Não é diferente com a atitude, ou ausência dela, em relação as 31 barragens em situação de emergência instaladas ao redor de cidades mineiras. Isso após a maior tragédia ambiental com o rompimento da barragem de fundão em Mariana, em 2015. E há três anos, o rompimento da Barragem do córrego do Feijão em Brumadinho, com terrível impacto socioambiental e a morte de 272 pessoas. As evidências, fatos e a lógica, mostram que daqui a pouco vamos estar diante de novas cenas trágicas onde se revezam mortes, desaparecidos, crimes ambientais e especialistas falando de como tudo era previsível.
Podemos fazer uma lista imensa de situações como essas, onde tragédias evitáveis se replicam infinitamente. Quando decisões corretas são todos os dias desprezadas, ignorando sinais, estudos, previsões, alertas, especialistas, planos e denúncias.

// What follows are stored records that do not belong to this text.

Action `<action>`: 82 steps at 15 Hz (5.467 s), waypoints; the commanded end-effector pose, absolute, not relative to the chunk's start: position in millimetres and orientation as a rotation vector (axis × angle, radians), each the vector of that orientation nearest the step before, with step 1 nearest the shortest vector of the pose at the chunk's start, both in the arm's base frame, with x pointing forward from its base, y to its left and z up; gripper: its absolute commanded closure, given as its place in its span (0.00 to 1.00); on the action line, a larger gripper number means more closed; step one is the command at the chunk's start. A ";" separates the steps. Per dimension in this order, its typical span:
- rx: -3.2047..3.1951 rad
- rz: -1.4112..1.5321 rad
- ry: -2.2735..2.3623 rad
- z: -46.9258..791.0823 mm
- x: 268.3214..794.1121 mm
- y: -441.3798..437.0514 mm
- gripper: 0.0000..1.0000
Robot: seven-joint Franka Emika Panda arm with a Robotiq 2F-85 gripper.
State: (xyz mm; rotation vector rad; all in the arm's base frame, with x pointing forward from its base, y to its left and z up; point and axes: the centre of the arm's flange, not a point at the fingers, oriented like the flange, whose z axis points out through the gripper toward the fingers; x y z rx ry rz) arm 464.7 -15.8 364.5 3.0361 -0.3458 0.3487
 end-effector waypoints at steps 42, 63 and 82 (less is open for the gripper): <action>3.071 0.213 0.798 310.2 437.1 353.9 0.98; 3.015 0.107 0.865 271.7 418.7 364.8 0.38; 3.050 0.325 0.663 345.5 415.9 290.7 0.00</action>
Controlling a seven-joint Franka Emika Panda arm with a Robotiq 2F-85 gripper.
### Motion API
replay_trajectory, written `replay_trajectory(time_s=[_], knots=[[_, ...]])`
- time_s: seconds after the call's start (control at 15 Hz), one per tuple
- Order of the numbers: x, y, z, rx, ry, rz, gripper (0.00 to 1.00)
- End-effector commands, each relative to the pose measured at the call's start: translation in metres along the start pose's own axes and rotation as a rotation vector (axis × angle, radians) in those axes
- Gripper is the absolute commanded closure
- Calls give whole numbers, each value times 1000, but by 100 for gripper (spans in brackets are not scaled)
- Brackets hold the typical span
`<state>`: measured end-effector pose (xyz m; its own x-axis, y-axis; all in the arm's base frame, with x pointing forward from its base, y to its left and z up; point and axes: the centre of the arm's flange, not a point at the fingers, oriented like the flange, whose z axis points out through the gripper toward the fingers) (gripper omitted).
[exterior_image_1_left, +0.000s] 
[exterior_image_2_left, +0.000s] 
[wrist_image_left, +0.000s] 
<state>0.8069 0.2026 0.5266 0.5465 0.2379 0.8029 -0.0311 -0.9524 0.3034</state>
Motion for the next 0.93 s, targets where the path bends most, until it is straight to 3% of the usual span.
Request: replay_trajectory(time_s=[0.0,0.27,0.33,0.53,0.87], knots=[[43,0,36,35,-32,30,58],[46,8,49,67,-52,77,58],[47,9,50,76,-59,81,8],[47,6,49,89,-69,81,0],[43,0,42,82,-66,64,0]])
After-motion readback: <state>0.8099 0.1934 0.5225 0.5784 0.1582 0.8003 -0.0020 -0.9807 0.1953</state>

Alguns exemplos recentes. Governos, organizações e fundos globais de investimentos exigem ações que combatam o aquecimento global e as mudanças climáticas. Os governos, federal e de alguns Estados brasileiros, tocam fogo nas florestas, jogam no lixo a riqueza da nossa biodiversidade, poluem rios e fragilizam os órgãos de proteção ambiental. Com isso a cada dia aumentam os ruídos sobre restrições ao país e alertas de investimentos e negociações interrompidos.
A UE restringe a compra de produtos agrícolas que fazem uso de pesticidas desaprovados por seus órgãos de vigilância sanitária. Indo na contramão do bom senso, em um país cujo PIB depende em boa parte da exportação agropecuária, a Câmara dos Deputados aprova um projeto de lei (PL 6299/02) que flexibiliza ainda mais o uso de agrotóxicos no país, se somando ao cenário em que mais de 2.000 produtos dessa natureza, já foram liberados nos últimos quatro anos.
Qual a consequência socioeconômica para o país de decisões como esta?
É triste constatar que nossos recursos naturais e humanos, a sofisticação cultural, científica e tecnológica do país, é ignorada no seu dia a dia. Onde decisões importantes, que impactam a vida da maioria da população e o nosso futuro econômico, são tocadas de forma débil, irracional, ignorando especialistas e tendências globais, mas também o bom senso e o respeito pelas pessoas.